PROBLEM STATEMENT: Return each line of the data below exactly, omitting any pictures.
════════════════
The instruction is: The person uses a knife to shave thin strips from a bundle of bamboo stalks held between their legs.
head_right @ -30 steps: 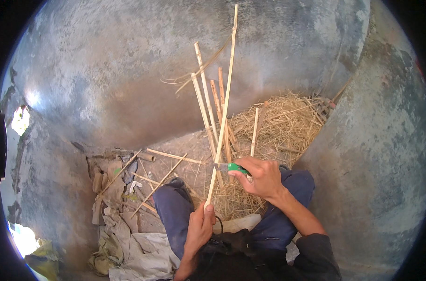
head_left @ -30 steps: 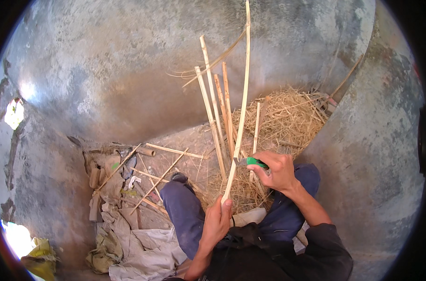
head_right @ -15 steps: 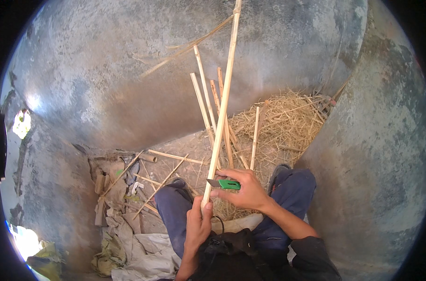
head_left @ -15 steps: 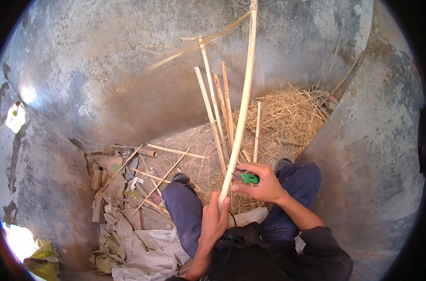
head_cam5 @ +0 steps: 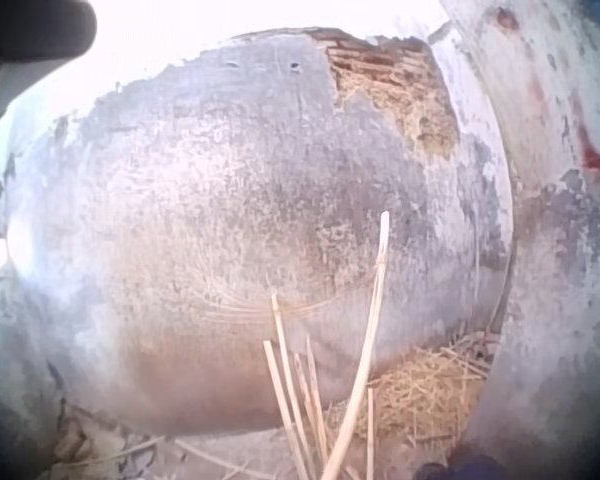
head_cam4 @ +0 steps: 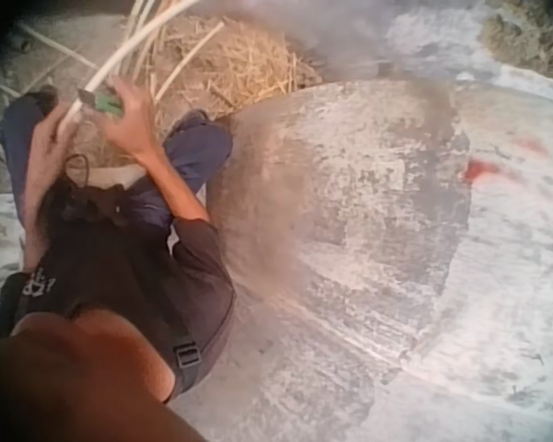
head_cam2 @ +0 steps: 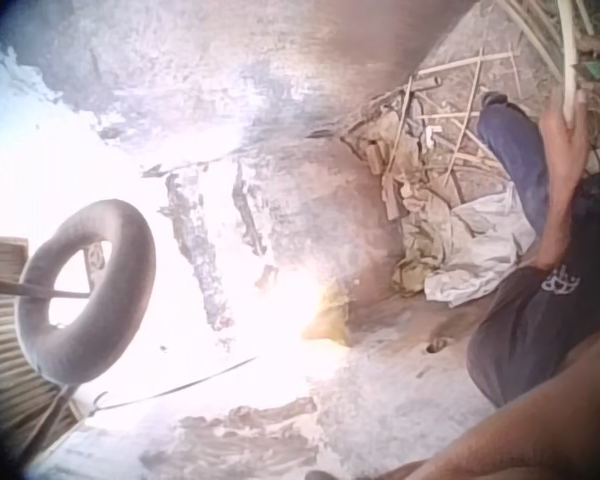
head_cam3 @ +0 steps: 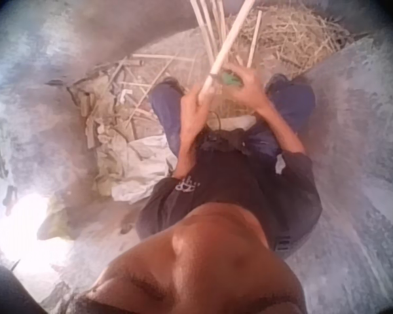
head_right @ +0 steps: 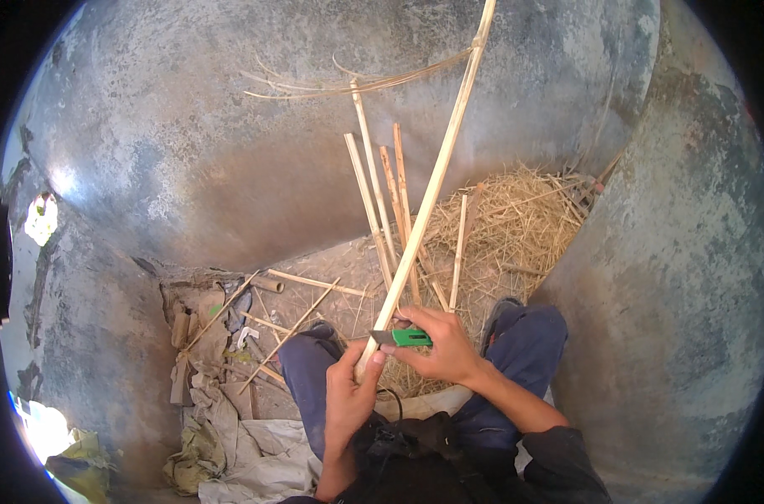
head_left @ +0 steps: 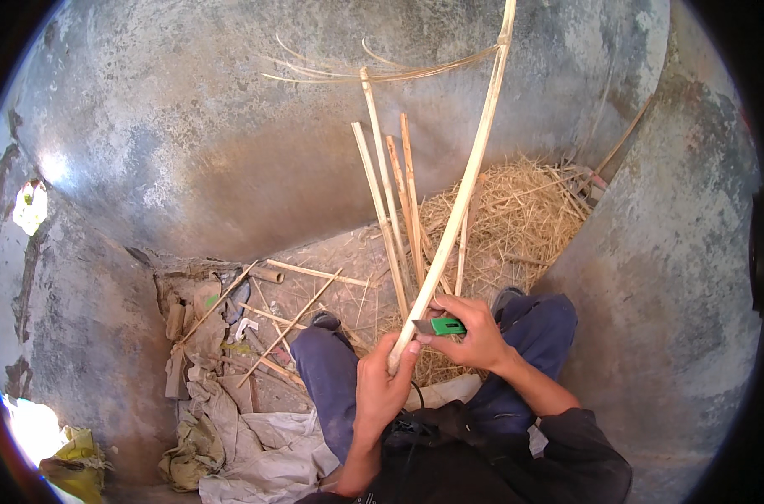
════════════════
RESULT OF THIS TASK:
The instruction is: The person uses a knife to shave thin strips from a bundle of bamboo stalks held between their legs.
head_right @ -30 steps: 
head_left @ -30 steps: 
head_right @ -15 steps: 
head_left @ -15 steps: 
head_cam5 @ +0 steps: 
head_cam4 @ +0 steps: 
head_cam2 @ +0 steps: 
head_cam3 @ +0 steps: 
head_right @ +0 steps: 
head_left @ +0 steps: 

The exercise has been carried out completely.